Task requirements: From first line to last, copy the listing exactly and omit its pictures.

Data supplied:
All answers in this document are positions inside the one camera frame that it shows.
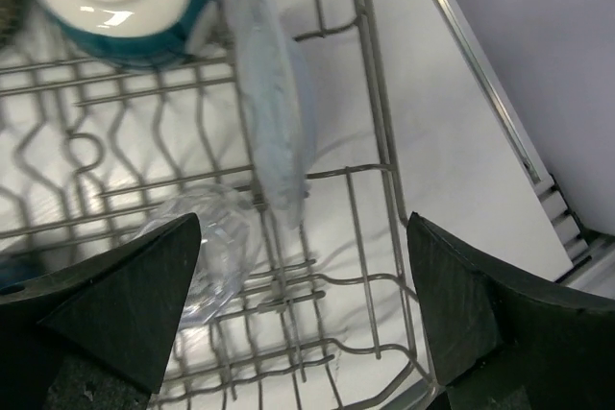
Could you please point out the grey wire dish rack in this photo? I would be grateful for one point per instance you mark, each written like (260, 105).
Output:
(329, 317)

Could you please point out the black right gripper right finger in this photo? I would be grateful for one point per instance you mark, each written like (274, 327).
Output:
(502, 338)

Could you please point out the light blue scalloped plate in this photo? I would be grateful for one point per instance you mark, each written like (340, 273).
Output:
(279, 100)

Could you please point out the clear faceted glass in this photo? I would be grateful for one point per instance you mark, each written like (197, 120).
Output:
(229, 247)

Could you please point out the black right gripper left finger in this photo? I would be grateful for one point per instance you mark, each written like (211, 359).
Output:
(98, 334)

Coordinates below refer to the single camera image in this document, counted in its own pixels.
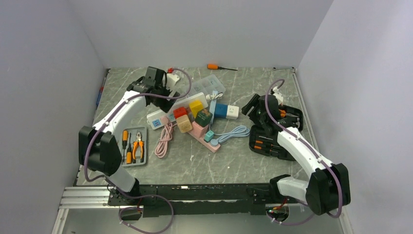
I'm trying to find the clear plastic organizer box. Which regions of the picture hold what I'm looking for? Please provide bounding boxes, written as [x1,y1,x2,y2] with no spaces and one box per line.
[188,74,226,96]

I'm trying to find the orange handled screwdriver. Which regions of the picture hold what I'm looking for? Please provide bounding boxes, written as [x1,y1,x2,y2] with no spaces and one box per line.
[207,64,238,71]

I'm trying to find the pink power strip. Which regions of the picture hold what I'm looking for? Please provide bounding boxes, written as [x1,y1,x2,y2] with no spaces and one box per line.
[188,121,221,153]

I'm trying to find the blue cube socket adapter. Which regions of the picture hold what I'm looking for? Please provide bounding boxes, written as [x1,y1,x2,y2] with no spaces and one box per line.
[214,103,228,118]

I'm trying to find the white power strip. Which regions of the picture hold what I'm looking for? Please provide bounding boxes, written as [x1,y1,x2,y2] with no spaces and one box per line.
[147,92,210,131]

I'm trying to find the red cube socket adapter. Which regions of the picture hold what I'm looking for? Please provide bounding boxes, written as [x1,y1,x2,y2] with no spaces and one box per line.
[173,107,188,119]

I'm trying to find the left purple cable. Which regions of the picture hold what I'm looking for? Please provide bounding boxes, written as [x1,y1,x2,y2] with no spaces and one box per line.
[83,67,192,234]

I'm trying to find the yellow cube socket adapter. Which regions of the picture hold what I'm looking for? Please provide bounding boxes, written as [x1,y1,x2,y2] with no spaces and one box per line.
[188,100,204,118]

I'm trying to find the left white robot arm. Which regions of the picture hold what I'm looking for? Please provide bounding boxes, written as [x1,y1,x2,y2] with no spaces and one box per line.
[78,66,178,205]

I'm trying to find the orange pliers in tray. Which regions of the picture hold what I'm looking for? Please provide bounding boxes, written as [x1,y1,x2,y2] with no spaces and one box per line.
[132,131,144,163]

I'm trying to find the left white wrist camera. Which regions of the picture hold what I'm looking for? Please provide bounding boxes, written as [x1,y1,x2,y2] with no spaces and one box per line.
[165,68,181,90]

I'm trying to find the dark green cube adapter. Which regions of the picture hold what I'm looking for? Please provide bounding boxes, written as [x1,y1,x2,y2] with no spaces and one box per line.
[195,109,213,127]

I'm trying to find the teal small plug adapter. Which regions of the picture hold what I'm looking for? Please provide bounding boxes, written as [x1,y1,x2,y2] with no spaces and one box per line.
[204,130,214,142]

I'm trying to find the purple cable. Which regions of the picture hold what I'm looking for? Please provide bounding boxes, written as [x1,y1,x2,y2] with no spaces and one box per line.
[83,67,192,234]
[264,79,344,226]

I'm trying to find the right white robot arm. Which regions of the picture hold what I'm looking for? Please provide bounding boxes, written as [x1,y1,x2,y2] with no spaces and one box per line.
[242,94,351,215]

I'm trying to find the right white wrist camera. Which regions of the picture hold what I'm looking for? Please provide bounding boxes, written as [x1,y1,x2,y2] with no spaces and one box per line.
[271,87,283,105]

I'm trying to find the light blue cable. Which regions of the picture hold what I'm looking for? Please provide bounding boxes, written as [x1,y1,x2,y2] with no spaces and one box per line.
[210,125,251,146]

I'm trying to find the pink cable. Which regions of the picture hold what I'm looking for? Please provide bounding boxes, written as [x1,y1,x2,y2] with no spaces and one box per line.
[154,117,174,159]

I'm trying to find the beige cube socket adapter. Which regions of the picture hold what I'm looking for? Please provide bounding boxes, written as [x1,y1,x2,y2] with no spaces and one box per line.
[176,115,193,133]

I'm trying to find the white cube socket adapter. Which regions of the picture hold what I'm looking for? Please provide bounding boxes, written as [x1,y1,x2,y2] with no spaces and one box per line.
[226,105,240,119]

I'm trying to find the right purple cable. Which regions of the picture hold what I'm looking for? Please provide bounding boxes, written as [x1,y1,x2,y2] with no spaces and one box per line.
[264,79,344,226]

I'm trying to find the blue red pen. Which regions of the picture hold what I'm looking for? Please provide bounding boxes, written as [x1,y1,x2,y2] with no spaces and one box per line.
[95,78,106,107]

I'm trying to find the black tool case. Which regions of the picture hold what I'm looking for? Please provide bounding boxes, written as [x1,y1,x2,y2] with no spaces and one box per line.
[248,105,303,161]

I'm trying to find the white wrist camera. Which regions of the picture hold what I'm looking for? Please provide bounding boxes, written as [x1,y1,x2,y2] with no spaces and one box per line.
[271,87,283,105]
[165,68,181,90]

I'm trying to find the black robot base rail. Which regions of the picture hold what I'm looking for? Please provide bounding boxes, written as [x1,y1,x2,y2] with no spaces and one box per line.
[108,183,297,217]

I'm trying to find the grey tool tray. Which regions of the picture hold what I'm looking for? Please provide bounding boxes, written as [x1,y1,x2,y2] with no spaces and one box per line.
[118,126,147,167]

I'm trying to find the light blue power strip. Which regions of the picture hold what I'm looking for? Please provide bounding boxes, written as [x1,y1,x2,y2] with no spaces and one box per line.
[208,91,219,124]

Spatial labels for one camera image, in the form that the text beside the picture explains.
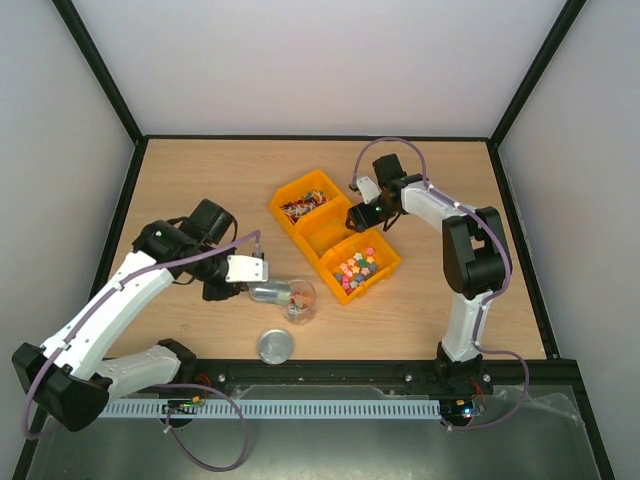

Response box:
All answers in this document are positions inside the one camera frame that it shows.
Could you please point out the grey wire dish rack in this photo? I would be grateful for one point per instance you mark, each written like (260, 105).
Output:
(329, 317)

Could you please point out the black right gripper right finger in this photo? I would be grateful for one point per instance you mark, each written like (274, 327).
Output:
(502, 338)

Could you please point out the light blue scalloped plate in this photo? I would be grateful for one point per instance you mark, each written like (340, 273).
Output:
(279, 100)

Could you please point out the clear faceted glass in this photo? I would be grateful for one point per instance you mark, each written like (197, 120).
Output:
(229, 247)

Could you please point out the black right gripper left finger in this photo? I would be grateful for one point per instance you mark, each written like (211, 359).
Output:
(98, 334)

Coordinates below refer to the single camera image in this document, counted in its own pixels.
I'm trying to find the clear plastic organizer box. Which regions of the picture hold what I'm looking for? Please provide bounding boxes, written as [x1,y1,x2,y2] with no spaces and one box per line.
[188,74,226,96]

I'm trying to find the orange handled screwdriver. Which regions of the picture hold what I'm looking for? Please provide bounding boxes, written as [x1,y1,x2,y2] with no spaces and one box per line.
[207,64,238,71]

I'm trying to find the pink power strip. Which regions of the picture hold what I'm looking for? Please provide bounding boxes, written as [x1,y1,x2,y2] with no spaces and one box per line.
[188,121,221,153]

I'm trying to find the blue cube socket adapter. Which regions of the picture hold what I'm looking for? Please provide bounding boxes, written as [x1,y1,x2,y2] with no spaces and one box per line.
[214,103,228,118]

I'm trying to find the white power strip. Which regions of the picture hold what I'm looking for? Please provide bounding boxes, written as [x1,y1,x2,y2] with no spaces and one box per line.
[147,92,210,131]

I'm trying to find the red cube socket adapter. Which regions of the picture hold what I'm looking for? Please provide bounding boxes, written as [x1,y1,x2,y2] with no spaces and one box per line.
[173,107,188,119]

I'm trying to find the left purple cable. Which regions of the picture hold what I'm looking for? Please provide bounding boxes, written as [x1,y1,x2,y2] with no spaces and one box per line.
[83,67,192,234]

I'm trying to find the yellow cube socket adapter. Which regions of the picture hold what I'm looking for? Please provide bounding boxes, written as [x1,y1,x2,y2] with no spaces and one box per line.
[188,100,204,118]

I'm trying to find the left white robot arm. Which regions of the picture hold what I'm looking for? Please provide bounding boxes, written as [x1,y1,x2,y2] with no spaces and one box per line.
[78,66,178,205]

I'm trying to find the orange pliers in tray. Which regions of the picture hold what I'm looking for? Please provide bounding boxes, written as [x1,y1,x2,y2] with no spaces and one box per line.
[132,131,144,163]

I'm trying to find the left white wrist camera. Which regions of the picture hold what I'm looking for? Please provide bounding boxes, written as [x1,y1,x2,y2] with no spaces and one box per line.
[165,68,181,90]

I'm trying to find the dark green cube adapter. Which regions of the picture hold what I'm looking for? Please provide bounding boxes, written as [x1,y1,x2,y2] with no spaces and one box per line.
[195,109,213,127]

I'm trying to find the teal small plug adapter. Which regions of the picture hold what I'm looking for? Please provide bounding boxes, written as [x1,y1,x2,y2] with no spaces and one box per line.
[204,130,214,142]

I'm trying to find the purple cable. Which regions of the picture hold what I'm looking for? Please provide bounding boxes, written as [x1,y1,x2,y2] with no spaces and one box per line.
[83,67,192,234]
[264,79,344,226]

I'm trying to find the right white robot arm. Which regions of the picture hold what I'm looking for? Please provide bounding boxes, written as [x1,y1,x2,y2] with no spaces and one box per line.
[242,94,351,215]

I'm trying to find the right white wrist camera. Which regions of the picture hold what I'm looking for? Please provide bounding boxes, written as [x1,y1,x2,y2] with no spaces and one box per line.
[271,87,283,105]

I'm trying to find the light blue cable. Which regions of the picture hold what I'm looking for? Please provide bounding boxes, written as [x1,y1,x2,y2] with no spaces and one box per line.
[210,125,251,146]

I'm trying to find the pink cable. Which regions of the picture hold what I'm looking for? Please provide bounding boxes, written as [x1,y1,x2,y2] with no spaces and one box per line.
[154,117,174,159]

I'm trying to find the beige cube socket adapter. Which regions of the picture hold what I'm looking for? Please provide bounding boxes, written as [x1,y1,x2,y2] with no spaces and one box per line.
[176,115,193,133]

I'm trying to find the white cube socket adapter. Which regions of the picture hold what I'm looking for? Please provide bounding boxes, written as [x1,y1,x2,y2] with no spaces and one box per line.
[226,105,240,119]

I'm trying to find the right purple cable. Which regions of the picture hold what I'm looking for? Please provide bounding boxes, written as [x1,y1,x2,y2] with no spaces and one box per line.
[264,79,344,226]

I'm trying to find the blue red pen. Which regions of the picture hold what I'm looking for? Please provide bounding boxes, written as [x1,y1,x2,y2] with no spaces and one box per line.
[95,78,106,107]

I'm trying to find the black tool case. Which regions of the picture hold what I'm looking for? Please provide bounding boxes, written as [x1,y1,x2,y2] with no spaces and one box per line.
[248,105,303,161]

I'm trying to find the white wrist camera. Which regions of the picture hold what I'm looking for? Please provide bounding boxes, written as [x1,y1,x2,y2] with no spaces and one box per line.
[271,87,283,105]
[165,68,181,90]

I'm trying to find the black robot base rail. Which regions of the picture hold what I'm looking for? Please provide bounding boxes, written as [x1,y1,x2,y2] with no spaces and one box per line.
[108,183,297,217]

I'm trying to find the grey tool tray. Which regions of the picture hold what I'm looking for? Please provide bounding boxes, written as [x1,y1,x2,y2] with no spaces and one box per line.
[118,126,147,167]

I'm trying to find the light blue power strip. Which regions of the picture hold what I'm looking for? Please provide bounding boxes, written as [x1,y1,x2,y2] with no spaces and one box per line.
[208,91,219,124]

Spatial labels for one camera image, in the form that the text beside the picture explains.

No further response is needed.